[Imports] Ongoing Canadian building import needs to be stopped, possibly reverted
Nate Wessel
bike756 at gmail.com
Fri Jan 18 00:08:54 UTC 2019
Hi everyone,
I've had a bit of time today to gather my thoughts on this import and I
hope I can offer something more productive to the discussion now. First,
I want to apologize to the importers for the panicked tone of my initial
email and private communications. I saw after a long day that the
buildings were literally one task away from completely swamping my own
neighborhood, and I hope it's understandable that I felt pretty
defensive about it, having put so much time into my own little corner of
the city over the years. So, I want to thank you all for taking that in
stride, and especially for agreeing to stop the import while we discuss
the issues I raised. If I came off as harsh or unappreciative, please be
sure that I didn't mean to. We're all volunteers here and I know
first-hand how much work goes into doing something like this. I'm
actually one of the lead mappers for a building import in my hometown at
the moment - I'm not opposed in any way to imports of buildings if
they're done right.
But I've also spent way too much time cleaning up bad import data -
whether it's TIGER imports from way back when or more recently the
disturbingly sloppy address ranges that showed up last year in Toronto.
In my experience, it takes so much less time to get this right in the
first pass than it does to clean up the damage months or years later
when we realize some mistakes were made or the data could have been
handled better.
There have been a lot of responses to some of the specific things I
said, so instead of replying inline, let me try to rephrase the big
issues as I see them with some of the new perspective and information in
mind.
A ) This import, essentially, did not get approval from the imports
list.

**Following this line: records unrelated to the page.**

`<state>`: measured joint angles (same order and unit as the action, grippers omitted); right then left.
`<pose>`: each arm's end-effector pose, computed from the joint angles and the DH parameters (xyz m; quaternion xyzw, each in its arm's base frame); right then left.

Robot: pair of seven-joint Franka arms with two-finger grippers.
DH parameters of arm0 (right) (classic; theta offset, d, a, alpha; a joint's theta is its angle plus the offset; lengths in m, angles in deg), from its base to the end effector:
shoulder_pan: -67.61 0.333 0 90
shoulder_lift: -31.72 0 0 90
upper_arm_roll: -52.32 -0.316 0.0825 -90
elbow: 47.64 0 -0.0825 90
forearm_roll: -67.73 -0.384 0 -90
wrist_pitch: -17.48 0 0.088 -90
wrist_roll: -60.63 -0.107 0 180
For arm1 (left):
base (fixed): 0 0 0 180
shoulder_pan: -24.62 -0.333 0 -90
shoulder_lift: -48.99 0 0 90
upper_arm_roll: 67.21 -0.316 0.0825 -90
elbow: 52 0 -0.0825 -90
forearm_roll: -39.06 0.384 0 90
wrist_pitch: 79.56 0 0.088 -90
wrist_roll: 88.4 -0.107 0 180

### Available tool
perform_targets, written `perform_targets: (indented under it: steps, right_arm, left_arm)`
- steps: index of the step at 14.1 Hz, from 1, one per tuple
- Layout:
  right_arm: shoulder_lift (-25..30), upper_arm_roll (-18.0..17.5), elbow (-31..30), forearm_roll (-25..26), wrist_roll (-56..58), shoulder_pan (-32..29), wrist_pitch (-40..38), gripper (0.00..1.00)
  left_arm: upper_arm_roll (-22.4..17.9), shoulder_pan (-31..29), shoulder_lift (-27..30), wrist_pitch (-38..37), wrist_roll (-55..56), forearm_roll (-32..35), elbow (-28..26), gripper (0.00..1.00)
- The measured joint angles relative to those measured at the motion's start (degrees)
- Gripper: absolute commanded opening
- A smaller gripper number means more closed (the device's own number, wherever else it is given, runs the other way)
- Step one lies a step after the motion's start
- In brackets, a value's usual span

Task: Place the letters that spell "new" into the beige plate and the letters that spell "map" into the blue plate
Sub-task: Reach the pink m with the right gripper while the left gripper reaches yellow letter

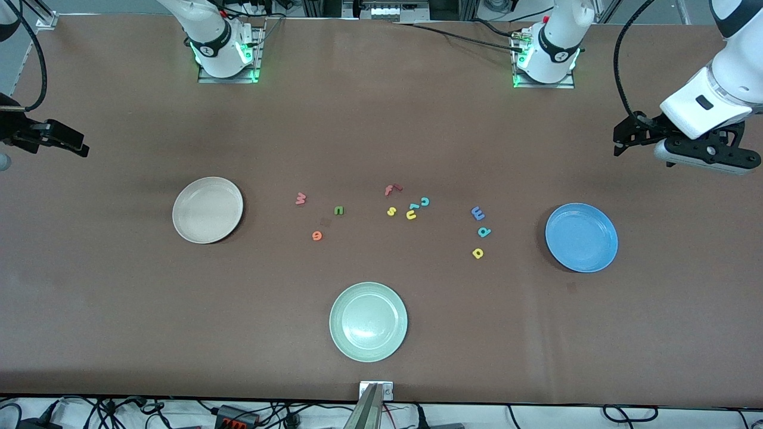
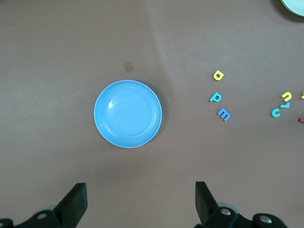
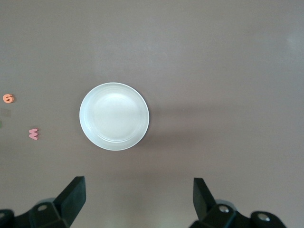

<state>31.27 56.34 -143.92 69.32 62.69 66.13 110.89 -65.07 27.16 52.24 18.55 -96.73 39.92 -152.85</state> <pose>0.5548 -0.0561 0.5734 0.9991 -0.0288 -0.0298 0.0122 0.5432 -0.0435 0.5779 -0.9934 0.1143 -0.0042 0.0086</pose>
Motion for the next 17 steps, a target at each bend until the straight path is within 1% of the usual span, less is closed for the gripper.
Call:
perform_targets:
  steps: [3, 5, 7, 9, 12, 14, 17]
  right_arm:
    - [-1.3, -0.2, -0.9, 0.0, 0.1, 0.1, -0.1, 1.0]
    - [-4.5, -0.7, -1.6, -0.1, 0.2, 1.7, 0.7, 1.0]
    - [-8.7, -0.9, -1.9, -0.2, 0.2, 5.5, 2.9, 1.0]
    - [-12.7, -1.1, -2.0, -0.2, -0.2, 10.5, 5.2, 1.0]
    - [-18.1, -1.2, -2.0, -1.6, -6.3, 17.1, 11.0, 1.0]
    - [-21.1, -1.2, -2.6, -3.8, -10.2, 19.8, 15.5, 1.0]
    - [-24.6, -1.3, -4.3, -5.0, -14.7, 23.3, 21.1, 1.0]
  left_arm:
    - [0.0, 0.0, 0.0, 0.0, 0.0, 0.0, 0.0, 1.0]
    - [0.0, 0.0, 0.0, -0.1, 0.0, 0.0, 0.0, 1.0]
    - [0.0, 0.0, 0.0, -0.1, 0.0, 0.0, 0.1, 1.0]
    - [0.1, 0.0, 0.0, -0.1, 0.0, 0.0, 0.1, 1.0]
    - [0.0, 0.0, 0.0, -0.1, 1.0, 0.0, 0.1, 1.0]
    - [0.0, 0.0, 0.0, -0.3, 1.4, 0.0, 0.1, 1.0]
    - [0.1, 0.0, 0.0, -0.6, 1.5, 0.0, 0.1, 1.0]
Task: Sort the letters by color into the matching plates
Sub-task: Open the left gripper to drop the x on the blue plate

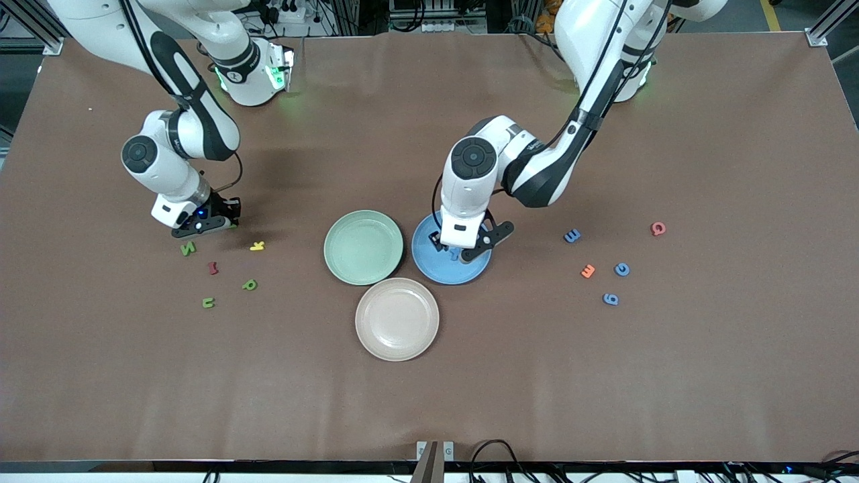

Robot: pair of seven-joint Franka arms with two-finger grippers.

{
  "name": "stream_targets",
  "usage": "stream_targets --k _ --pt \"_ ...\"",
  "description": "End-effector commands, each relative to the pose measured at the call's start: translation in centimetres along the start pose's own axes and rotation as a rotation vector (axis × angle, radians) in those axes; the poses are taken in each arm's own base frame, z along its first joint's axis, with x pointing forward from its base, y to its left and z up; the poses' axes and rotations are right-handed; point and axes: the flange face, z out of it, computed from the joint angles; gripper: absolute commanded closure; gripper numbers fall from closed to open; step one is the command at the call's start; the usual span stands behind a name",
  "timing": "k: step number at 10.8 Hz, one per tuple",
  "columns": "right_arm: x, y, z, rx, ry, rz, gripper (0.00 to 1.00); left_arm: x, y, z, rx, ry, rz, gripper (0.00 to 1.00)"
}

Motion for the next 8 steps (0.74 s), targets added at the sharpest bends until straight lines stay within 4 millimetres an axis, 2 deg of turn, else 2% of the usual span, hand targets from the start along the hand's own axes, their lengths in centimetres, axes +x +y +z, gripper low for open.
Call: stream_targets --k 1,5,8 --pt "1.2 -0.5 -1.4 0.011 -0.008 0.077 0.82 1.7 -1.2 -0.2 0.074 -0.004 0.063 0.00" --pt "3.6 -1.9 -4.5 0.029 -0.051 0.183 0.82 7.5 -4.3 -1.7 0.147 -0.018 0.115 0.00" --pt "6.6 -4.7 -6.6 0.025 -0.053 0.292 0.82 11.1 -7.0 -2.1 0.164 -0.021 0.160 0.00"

While an email was sent, I think that it was so vague and
misdirected (surely with no nefarious intent) that it would be hard or
impossible for a casual subscriber to the list to understand the scope
of the project. Without having understood the scope of the project,
which is utterly huge, the import plan was not given adequate scrutiny.
This is evidenced by the relative lack of discussion.
B ) I didn't know this was going on until I saw it happening. While my
personal knowledge is obviously not a necessary precondition for
successful imports, I do feel it may be a sign that the scale of this
effort is wrong for the task at hand.
While the technical details and any processing of the data are probably
best handled at the national level, since it all comes from the same
source and presumably has the same technical hurdles to overcome, I
can't imagine that the whole country can be asked whether it wants
buildings to be imported or not, or what concerns and requirements would
come attached to such an import. There will be so much local variation
and I think that just has to happen at a more local level. If that local
effort had been made, I'd be surprised if I never heard about it. Rather
than attempt to notify all Canadian mappers, would it be too much to ask
that this might go province by province or city by city? If I had seem
'Toronto' or 'Ontario' anywhere on this mailing list, you can be sure my
ears would have pricked up right quick.
C ) This import is going way too fast - there is simply no way three
people could have carefully imported as much data as has been imported
in the time since this started. Like I said, I'm working on an import
myself and it's long, tedious, and strangely satisfying work when you're
doing it carefully. In my opinion, these task squares are simply ten
times too large at least. When I said above that my neighbrhood would be
swamped by the next task, I really mean swamped. 90% of the places I go
in Toronto fit inside a single task. The tasking manager we're using for
the building import in Hamilton County allows one to upload custom task
geometries. I got a bit silly with the task shapes perhaps
(https://tasks.openstreetmap.us/project/107) but I think the size is
about right - importing 500-1000 building footprints should take ~10-30
minutes, with a careful check of the imagery, a check with JOSM's
validation tool, a second validation after native OSM data has been
merged with the import data... I would never attempt a task as large as
the smallest task here, and I do not think that reflects poorly on my
abilities or experience. If the tasking manager doesn't allow smaller
tasks then it is the wrong tool for the job.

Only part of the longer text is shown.